Tag Archives: technology

Is sci-fi without Cyborgs inherently unrealistic?

History is packed with predictions of the future that proved hilariously inaccurate  but just how close are we getting to becoming a society where cosmetic and utility based implants are as common place as tattoos?

First off what is a Cyborg? Well according to the the writer Manfred Clynes and scientist Nathan S. Kline, it is a being with both organic and biomechatronic body parts, the term being first coined in an issue of Astronautics Magazine about the advantages of self-regulating human-machine systems in outer space. Now that’s a pretty loose definition which could lead you to calling anyone with a heart pacemaker or a cochlear ear implant a Cyborg – which we really don’t do. Instead when we use the term we’re generally referring to someone along these lines, if we we’re feeling cheerful

bionic-arm

and these lines if we’re not

cyborg1Both of which are well beyond what we can currently do. If we look at the real world I think we can divide prosthetic into two groups, those that are designed to replicate natural functions of the body and those that are not. In the first category I would include the likes of cochlear ear implants and artificial limbs. These, from what I follow, are working towards being both functional and discrete; currently however even the very best of these are inferior to their natural counter parts, as are those that are currently under development. Not only do these artificial parts have to interface with our nerve-endings  – something that even the best do imperfectly – but also need an external power source.  So thus far their use is limited to individuals who’s organic parts have failed or are failing due to illness, injury or birth defect. It’s tempting to say we’ll figure these things out sooner or later but I think you can reasonably say that there is one significant threat to this version of the future, which comes in the form of another sci-fi staple – cloning.

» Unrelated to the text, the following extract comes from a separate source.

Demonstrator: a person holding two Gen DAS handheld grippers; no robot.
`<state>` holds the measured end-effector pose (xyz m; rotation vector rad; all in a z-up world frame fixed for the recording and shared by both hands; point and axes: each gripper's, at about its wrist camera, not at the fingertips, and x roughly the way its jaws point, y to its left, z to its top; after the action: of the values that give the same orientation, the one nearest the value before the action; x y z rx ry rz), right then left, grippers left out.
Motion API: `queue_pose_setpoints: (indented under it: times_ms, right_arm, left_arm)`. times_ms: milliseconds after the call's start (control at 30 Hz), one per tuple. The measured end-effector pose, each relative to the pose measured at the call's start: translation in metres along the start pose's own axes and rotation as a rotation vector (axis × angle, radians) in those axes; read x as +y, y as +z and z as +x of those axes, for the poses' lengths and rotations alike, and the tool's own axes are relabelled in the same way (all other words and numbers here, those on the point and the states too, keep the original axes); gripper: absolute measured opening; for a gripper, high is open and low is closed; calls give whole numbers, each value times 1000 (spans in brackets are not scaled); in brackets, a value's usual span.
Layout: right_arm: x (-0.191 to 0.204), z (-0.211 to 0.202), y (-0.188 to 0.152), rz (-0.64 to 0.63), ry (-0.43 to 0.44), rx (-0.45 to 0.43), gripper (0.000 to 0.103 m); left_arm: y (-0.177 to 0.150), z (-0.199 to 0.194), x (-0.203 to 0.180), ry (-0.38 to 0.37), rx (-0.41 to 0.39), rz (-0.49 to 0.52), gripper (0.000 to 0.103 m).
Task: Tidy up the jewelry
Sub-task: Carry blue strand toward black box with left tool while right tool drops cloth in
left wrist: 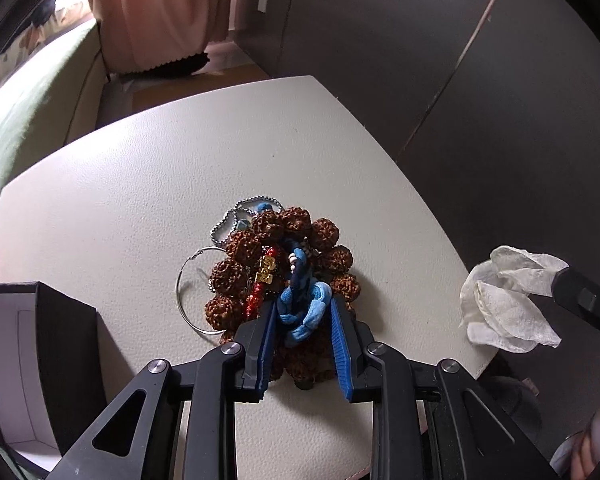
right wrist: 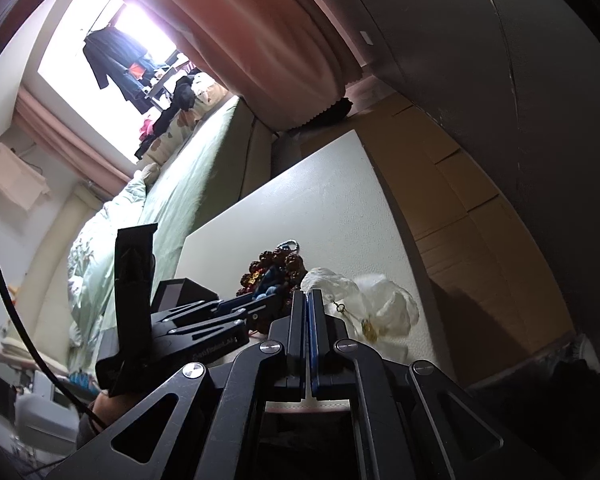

Again, from what I follow, the science of cloning is making steady progress. The real holy grail is how to take cells from a subject and make them turn into stem cells; if that can be done, then they can be changed into any other kind of cell. This would certainly open the door to growing replacement parts, ones that unlike current transplants would avoid the need for anti-rejection drugs or separate power supplies. This seems to be a technology that more a case of when will it be developed rather than if. So if prosthetics that replicate natural functions are a technological way-station or possibly dead-end, what about ones that are designed to do things that are not within the natural capabilities of humans?

Now I’m probably not the right person to try to answer this kind of question since a relative described me once as an inverse techno snob, that said I wear glasses, a watch and usually have a smart phone upon my person (although the Wifi and data options are switched off most of the time). There are those however who live and breath technology, for some it is a necessity of their jobs, for others it is a question of image – look at the publicity the surrounds the launch of each new I-Phone. Also the concept of body modifications in the form of tattoos, piercings etc go back to the very dawn of our species. So will there be a market for built in mobile phones, glow in the dark tattoos or whatever?

For that kind of thing on a mass market level I personally I doubt it. Now for anyone coming across this blog in ten or twenty years time who is considering laughing at my Luddite lack of imagination, then I refer you back to the very first line of this blog.

The reason I doubt it is skill level required for implantation, recovery time and infection. Odds are you’ve read about or heard of someone having difficulties caused by a piercing or tattoo. The more invasive the nature of the surgery needed the higher the skill needed to perform the surgery and greater the risk. There will be a rehab and learning period for the next implant which is hard to see as being compatible with our current product life cycle where phones and their like are expected to have a lifespan of a couple of years. Unless medical technology in terms of surgery becomes a lot easier and cheaper, cost and potential legal liability are going to make mass implant of technology difficult.

However as I wrote this blog I was reminded something in one of the Red Dwarf novels, there was a one line reference to individuals having a sort of built in encyclopedia. An interesting idea, a kind of internal data hub into which all human knowledge could be placed, ready to be accessed at any time or place. Arguably in the age of the internet it’s already an obsolete concept but the internet includes so much that is either wrong or difficult find. A sort of Encyclopedia Britannica might mean every person has reliable information on every topic reality to hand at any moment.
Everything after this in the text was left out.